### RAW DATA
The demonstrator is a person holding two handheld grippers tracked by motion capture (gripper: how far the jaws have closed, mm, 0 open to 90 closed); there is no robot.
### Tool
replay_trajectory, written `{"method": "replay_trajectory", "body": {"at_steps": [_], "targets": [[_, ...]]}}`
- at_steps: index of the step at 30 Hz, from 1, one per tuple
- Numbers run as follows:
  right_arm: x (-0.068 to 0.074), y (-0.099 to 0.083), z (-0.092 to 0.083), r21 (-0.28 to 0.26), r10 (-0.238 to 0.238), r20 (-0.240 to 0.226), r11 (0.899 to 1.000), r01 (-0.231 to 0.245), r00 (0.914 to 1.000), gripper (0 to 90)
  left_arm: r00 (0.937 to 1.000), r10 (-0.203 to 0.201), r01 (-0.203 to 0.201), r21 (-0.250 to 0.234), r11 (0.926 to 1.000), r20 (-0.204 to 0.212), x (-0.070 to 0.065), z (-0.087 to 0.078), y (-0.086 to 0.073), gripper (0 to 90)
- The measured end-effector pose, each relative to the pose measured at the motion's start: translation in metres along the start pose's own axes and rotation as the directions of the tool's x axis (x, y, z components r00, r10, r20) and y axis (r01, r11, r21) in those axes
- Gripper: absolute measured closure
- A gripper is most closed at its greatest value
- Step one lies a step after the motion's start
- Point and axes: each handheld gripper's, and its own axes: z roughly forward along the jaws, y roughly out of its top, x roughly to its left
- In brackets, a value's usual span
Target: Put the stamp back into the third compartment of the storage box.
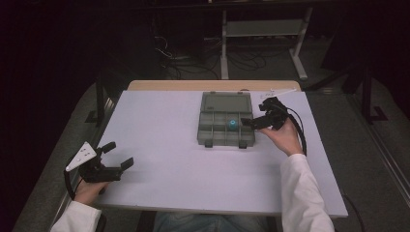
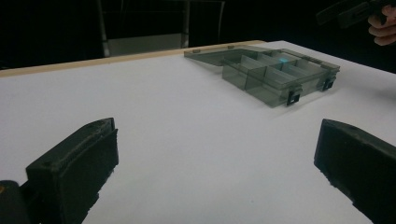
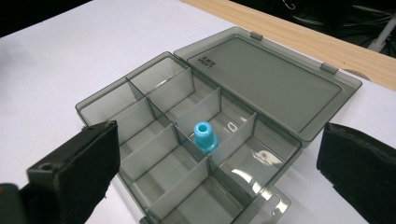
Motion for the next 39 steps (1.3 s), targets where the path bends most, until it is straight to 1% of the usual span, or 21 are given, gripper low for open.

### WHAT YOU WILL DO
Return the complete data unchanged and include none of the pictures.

### WRITTEN ANSWER
The demonstrator is a person holding two handheld grippers tracked by motion capture (gripper: how far the jaws have closed, mm, 0 open to 90 closed); there is no robot.
### Tool
replay_trajectory, written `{"method": "replay_trajectory", "body": {"at_steps": [_], "targets": [[_, ...]]}}`
- at_steps: index of the step at 30 Hz, from 1, one per tuple
- Numbers run as follows:
  right_arm: x (-0.068 to 0.074), y (-0.099 to 0.083), z (-0.092 to 0.083), r21 (-0.28 to 0.26), r10 (-0.238 to 0.238), r20 (-0.240 to 0.226), r11 (0.899 to 1.000), r01 (-0.231 to 0.245), r00 (0.914 to 1.000), gripper (0 to 90)
  left_arm: r00 (0.937 to 1.000), r10 (-0.203 to 0.201), r01 (-0.203 to 0.201), r21 (-0.250 to 0.234), r11 (0.926 to 1.000), r20 (-0.204 to 0.212), x (-0.070 to 0.065), z (-0.087 to 0.078), y (-0.086 to 0.073), gripper (0 to 90)
- The measured end-effector pose, each relative to the pose measured at the motion's start: translation in metres along the start pose's own axes and rotation as the directions of the tool's x axis (x, y, z components r00, r10, r20) and y axis (r01, r11, r21) in those axes
- Gripper: absolute measured closure
- A gripper is most closed at its greatest value
- Step one lies a step after the motion's start
- Point and axes: each handheld gripper's, and its own axes: z roughly forward along the jaws, y roughly out of its top, x roughly to its left
- In brackets, a value's usual span
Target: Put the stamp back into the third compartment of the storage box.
Motion for the next 39 steps (1.3 s), targets where the path bends most, until it is straight to 1% of the usual span, or 21 are given, gripper low for open.

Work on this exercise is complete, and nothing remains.